> AVAILABLE DATA:
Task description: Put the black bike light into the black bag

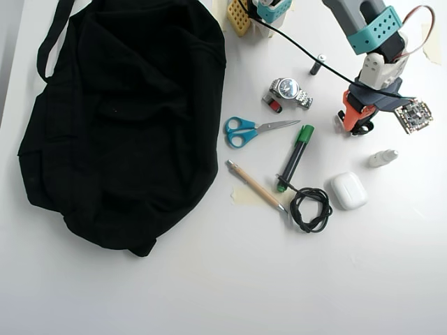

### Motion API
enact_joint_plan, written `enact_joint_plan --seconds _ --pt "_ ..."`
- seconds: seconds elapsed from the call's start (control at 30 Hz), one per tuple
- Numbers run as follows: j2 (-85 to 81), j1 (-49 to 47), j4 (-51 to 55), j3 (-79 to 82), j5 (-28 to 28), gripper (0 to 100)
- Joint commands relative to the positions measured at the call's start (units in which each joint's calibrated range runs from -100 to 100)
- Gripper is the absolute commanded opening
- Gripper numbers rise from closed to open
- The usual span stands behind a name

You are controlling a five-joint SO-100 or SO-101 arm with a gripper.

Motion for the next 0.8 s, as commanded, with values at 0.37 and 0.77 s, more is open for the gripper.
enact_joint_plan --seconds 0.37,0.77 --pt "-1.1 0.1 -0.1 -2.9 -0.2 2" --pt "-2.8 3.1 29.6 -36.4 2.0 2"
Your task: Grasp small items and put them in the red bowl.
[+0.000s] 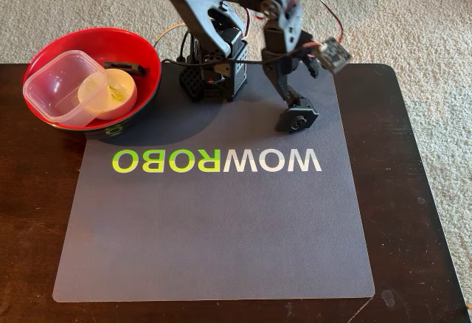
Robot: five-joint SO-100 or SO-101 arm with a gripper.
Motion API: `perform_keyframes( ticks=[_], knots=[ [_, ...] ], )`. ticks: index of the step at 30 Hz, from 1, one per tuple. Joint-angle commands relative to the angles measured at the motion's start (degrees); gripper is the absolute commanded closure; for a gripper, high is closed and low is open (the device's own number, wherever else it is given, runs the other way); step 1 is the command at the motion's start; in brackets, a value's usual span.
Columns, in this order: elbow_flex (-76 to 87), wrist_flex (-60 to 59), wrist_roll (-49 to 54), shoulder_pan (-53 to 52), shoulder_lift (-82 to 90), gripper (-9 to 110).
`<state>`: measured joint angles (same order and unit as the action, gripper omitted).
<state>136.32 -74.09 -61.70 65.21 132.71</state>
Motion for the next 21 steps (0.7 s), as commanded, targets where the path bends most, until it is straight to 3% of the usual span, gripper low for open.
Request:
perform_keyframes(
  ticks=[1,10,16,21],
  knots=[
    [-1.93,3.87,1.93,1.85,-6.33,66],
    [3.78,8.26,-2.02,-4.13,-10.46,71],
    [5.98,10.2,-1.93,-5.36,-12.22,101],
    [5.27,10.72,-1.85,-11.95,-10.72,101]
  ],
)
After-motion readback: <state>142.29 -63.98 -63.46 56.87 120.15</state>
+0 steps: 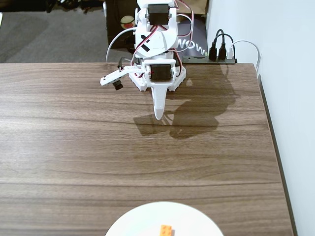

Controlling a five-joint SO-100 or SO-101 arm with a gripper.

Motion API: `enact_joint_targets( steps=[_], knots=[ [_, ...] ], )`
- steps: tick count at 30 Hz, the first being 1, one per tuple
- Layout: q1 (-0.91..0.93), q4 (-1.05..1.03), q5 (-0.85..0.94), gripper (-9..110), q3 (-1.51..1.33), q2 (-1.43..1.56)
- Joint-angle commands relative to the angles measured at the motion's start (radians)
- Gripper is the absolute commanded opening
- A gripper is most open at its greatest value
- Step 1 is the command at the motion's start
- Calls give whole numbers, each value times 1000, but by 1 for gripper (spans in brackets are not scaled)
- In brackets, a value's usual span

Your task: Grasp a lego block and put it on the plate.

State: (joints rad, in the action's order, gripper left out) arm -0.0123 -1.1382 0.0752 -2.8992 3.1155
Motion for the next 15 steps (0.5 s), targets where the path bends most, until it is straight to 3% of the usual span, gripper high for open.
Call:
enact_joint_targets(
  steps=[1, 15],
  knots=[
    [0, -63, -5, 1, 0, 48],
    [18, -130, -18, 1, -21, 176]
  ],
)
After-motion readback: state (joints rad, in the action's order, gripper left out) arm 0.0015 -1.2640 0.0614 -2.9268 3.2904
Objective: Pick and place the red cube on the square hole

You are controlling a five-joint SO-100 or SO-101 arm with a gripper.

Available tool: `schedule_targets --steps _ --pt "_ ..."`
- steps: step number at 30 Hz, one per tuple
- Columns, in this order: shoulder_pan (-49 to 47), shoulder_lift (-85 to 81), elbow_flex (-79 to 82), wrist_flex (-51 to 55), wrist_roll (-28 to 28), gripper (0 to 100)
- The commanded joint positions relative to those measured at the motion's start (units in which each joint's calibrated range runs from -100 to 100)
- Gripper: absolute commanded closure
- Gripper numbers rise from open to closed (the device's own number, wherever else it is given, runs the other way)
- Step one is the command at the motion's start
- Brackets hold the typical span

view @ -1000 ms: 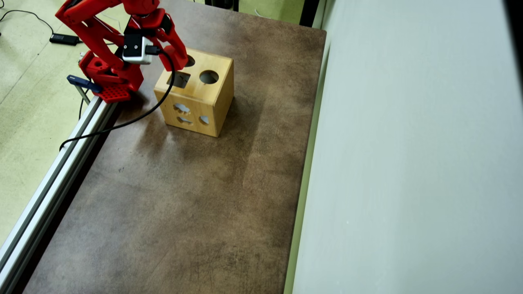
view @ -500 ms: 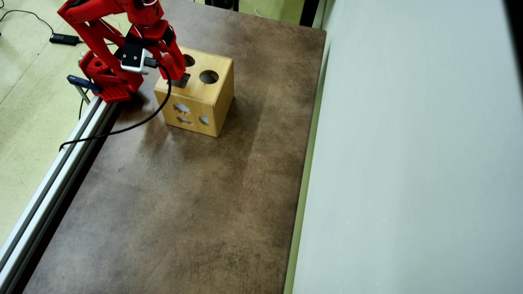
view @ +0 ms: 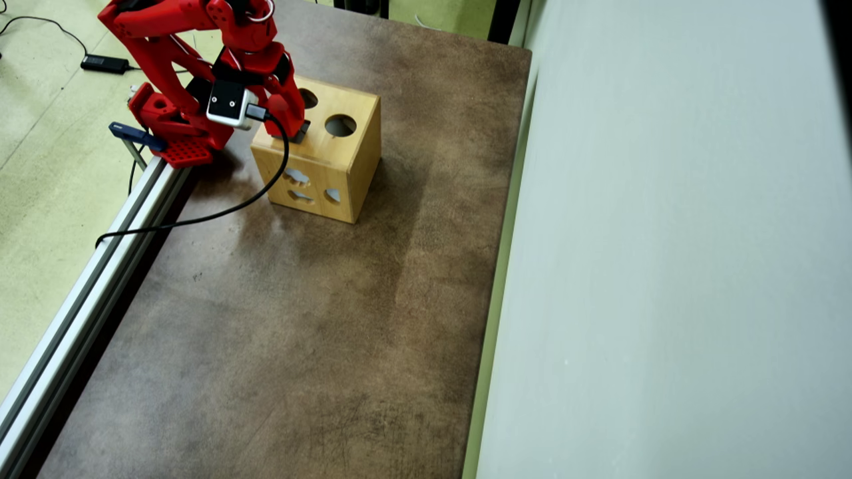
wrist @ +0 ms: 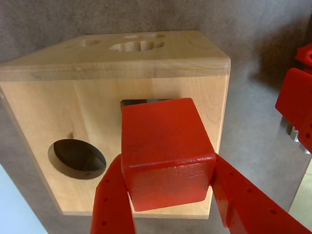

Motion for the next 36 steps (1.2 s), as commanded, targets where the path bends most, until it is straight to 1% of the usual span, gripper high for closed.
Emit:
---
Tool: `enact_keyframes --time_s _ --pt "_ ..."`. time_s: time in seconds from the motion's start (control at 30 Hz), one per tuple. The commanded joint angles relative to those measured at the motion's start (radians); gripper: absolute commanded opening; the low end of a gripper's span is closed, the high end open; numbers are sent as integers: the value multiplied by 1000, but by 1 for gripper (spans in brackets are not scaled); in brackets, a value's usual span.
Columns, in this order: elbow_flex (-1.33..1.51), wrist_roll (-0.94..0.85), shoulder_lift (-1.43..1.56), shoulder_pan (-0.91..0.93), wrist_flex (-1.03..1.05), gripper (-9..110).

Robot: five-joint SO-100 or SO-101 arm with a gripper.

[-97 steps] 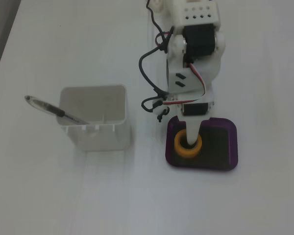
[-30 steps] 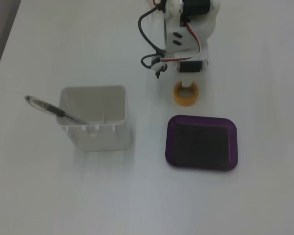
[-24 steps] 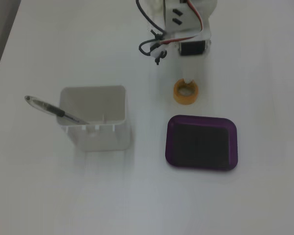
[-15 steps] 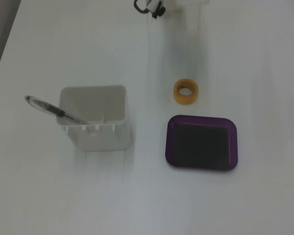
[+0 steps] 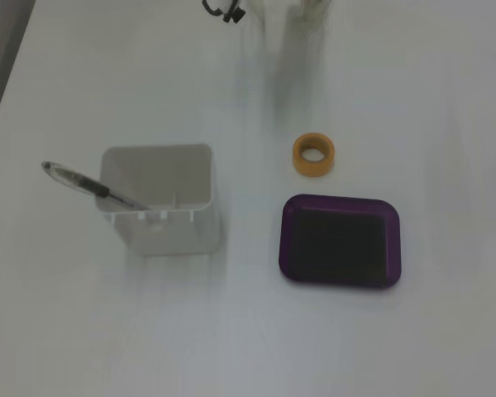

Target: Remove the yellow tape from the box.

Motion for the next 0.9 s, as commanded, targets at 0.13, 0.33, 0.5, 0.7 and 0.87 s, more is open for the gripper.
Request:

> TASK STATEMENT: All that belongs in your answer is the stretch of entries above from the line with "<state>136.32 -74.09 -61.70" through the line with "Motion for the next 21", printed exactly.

> SOLUTION:
<state>136.32 -74.09 -61.70 65.21 132.71</state>
Motion for the next 21 steps (0.7 s), as commanded, targets where the path bends most, until it is straight to 3% of the usual span, gripper low for open.

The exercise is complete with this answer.